Ben’s diagnosis, along with the DNA sequences based on three other Children’s Mercy patients, is displayed on the all-glass façade of the CMRI building. The windows represent the genetic anomalies and are illuminated at night, which was unveiled at the Grand Opening celebration. Ben was asked to flip the ceremonial switch.

“Seeing my DNA sequence lit up on the building for the first time was a surreal moment,” Ben said. “It gave me a sense of hope and is a way to show the entire community the important work that will be happening inside this new research institute.”

Dr. Curran added the exterior of the building was designed with intention, “The DNA of our patients is a reminder of the work that is being done inside this amazing facility every single day and the difficult cases our researchers are trying to solve.

The CMRI would not be possible without the generosity of the community. In 2018, the Hall Family Foundation and the Sunderland Foundation each donated $75 million to kickstart the construction of the new research building and the recruitment of top researchers.

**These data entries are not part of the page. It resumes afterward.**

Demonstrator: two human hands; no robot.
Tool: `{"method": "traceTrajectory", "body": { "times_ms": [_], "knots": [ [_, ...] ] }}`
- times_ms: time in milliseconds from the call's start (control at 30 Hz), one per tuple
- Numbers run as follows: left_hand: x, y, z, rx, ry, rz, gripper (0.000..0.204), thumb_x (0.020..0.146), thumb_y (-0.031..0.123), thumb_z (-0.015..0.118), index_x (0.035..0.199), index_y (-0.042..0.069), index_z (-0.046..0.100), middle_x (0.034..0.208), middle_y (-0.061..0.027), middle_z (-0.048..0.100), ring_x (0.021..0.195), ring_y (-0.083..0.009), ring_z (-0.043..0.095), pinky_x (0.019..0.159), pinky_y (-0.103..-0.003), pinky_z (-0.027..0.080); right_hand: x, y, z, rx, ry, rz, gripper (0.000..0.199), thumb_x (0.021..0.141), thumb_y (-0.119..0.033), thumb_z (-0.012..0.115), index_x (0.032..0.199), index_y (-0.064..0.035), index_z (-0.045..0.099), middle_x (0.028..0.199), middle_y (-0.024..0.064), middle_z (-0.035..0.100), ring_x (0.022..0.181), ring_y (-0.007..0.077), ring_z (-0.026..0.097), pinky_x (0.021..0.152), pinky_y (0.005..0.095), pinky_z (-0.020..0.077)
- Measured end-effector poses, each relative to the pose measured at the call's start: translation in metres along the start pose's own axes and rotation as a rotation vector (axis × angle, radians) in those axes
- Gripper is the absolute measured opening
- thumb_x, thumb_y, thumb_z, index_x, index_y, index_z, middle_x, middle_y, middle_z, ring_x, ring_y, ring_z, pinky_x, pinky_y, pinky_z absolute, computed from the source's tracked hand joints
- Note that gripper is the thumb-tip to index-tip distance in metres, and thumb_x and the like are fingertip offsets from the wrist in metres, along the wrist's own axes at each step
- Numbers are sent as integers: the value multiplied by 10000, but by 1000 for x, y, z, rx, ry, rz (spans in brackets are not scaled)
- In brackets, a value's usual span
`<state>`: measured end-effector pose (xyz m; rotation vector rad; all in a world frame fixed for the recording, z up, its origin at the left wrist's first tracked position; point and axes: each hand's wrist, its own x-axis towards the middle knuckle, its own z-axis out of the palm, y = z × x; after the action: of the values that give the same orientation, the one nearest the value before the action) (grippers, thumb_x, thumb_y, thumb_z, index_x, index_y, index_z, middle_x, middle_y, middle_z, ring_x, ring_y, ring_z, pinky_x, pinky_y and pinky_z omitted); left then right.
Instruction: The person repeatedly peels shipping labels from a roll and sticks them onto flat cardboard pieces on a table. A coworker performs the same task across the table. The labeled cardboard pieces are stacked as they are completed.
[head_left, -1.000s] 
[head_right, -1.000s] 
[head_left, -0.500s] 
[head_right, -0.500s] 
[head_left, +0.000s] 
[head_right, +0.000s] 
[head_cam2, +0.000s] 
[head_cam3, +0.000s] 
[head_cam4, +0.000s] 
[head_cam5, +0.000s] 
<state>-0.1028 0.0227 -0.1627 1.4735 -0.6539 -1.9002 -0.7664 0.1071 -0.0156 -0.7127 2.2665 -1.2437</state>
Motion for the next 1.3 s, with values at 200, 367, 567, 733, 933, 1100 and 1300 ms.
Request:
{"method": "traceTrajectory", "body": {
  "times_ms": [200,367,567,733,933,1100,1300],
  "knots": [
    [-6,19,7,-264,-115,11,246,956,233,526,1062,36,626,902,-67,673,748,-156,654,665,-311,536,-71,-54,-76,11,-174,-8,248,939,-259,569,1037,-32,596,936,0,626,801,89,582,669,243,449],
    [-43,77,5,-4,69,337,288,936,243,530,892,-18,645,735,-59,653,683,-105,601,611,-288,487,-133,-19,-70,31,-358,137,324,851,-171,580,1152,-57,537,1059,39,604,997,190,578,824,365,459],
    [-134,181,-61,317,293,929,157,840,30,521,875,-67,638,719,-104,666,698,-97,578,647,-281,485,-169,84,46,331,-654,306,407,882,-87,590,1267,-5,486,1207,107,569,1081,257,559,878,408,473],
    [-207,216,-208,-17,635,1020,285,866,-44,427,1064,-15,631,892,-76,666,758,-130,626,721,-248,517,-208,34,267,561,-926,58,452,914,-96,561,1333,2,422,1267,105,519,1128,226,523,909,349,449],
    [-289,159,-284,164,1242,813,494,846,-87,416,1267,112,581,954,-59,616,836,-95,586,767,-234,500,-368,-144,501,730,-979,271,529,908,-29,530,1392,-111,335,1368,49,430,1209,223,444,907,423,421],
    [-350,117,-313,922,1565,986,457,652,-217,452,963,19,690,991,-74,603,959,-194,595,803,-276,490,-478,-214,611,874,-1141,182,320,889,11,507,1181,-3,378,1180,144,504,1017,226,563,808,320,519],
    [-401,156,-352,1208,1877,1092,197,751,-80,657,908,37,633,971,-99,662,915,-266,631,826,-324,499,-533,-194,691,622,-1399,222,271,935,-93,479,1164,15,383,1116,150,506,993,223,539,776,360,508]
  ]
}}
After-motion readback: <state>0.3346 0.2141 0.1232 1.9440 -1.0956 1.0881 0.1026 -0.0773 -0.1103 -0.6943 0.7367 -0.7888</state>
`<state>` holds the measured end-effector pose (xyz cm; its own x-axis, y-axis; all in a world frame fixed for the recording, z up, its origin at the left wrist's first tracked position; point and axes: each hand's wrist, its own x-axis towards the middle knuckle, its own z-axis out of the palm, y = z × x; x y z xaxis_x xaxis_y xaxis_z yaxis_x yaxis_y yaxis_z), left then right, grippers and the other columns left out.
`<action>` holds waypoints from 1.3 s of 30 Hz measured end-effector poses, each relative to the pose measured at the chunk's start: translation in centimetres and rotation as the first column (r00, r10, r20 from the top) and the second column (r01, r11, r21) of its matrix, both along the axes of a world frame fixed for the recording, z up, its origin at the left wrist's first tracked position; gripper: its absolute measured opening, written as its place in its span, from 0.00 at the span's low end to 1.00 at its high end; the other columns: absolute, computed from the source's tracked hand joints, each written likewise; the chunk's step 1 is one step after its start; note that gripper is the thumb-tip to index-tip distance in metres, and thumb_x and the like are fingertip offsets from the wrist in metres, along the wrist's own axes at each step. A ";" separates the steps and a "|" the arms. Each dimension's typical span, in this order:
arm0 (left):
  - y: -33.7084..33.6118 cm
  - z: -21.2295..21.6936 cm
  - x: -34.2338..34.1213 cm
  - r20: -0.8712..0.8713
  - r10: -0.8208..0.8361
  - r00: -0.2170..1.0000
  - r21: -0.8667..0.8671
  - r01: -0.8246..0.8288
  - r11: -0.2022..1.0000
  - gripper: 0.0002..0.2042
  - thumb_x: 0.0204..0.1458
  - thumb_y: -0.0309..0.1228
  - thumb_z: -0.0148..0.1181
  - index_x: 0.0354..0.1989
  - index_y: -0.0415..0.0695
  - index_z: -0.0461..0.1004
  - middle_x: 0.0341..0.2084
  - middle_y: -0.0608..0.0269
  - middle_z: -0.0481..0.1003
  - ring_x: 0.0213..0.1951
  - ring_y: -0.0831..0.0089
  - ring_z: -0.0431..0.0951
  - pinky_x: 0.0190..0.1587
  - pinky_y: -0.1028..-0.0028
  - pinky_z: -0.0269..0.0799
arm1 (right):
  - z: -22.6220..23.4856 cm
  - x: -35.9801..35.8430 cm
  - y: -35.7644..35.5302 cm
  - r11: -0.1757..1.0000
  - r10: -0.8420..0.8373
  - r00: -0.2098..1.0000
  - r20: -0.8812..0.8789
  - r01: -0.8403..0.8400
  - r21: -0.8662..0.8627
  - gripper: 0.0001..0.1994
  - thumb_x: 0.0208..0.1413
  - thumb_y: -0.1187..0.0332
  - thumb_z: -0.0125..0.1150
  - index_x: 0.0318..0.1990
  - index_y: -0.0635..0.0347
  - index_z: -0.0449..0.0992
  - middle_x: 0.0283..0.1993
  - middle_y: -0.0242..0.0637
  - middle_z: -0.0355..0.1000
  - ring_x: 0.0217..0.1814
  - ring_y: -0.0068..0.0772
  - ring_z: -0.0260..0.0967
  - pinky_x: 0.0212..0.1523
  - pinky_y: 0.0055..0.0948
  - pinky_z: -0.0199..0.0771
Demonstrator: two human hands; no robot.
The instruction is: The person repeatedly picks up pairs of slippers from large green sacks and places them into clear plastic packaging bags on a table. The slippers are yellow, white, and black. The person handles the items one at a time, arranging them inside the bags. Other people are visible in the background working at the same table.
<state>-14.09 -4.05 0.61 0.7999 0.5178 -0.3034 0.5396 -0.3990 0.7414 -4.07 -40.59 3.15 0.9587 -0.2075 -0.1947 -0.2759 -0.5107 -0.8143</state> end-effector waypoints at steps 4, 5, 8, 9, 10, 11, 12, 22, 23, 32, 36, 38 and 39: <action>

The combined $150 million donation is the largest one-time gift ever made to a children’s hospital for pediatric research. Since then, hundreds of members of the community have joined their generosity and made this research investment a reality.

“I’m continuously amazed at the generosity of the Kansas City community. Because of these donors, world-changing discoveries are happening right here in Kansas City, shaping our city’s future and the future of pediatric research,” said Dr. Curran. “By doing this, we will accelerate the development of medical advances and transform the lives of children around the world.”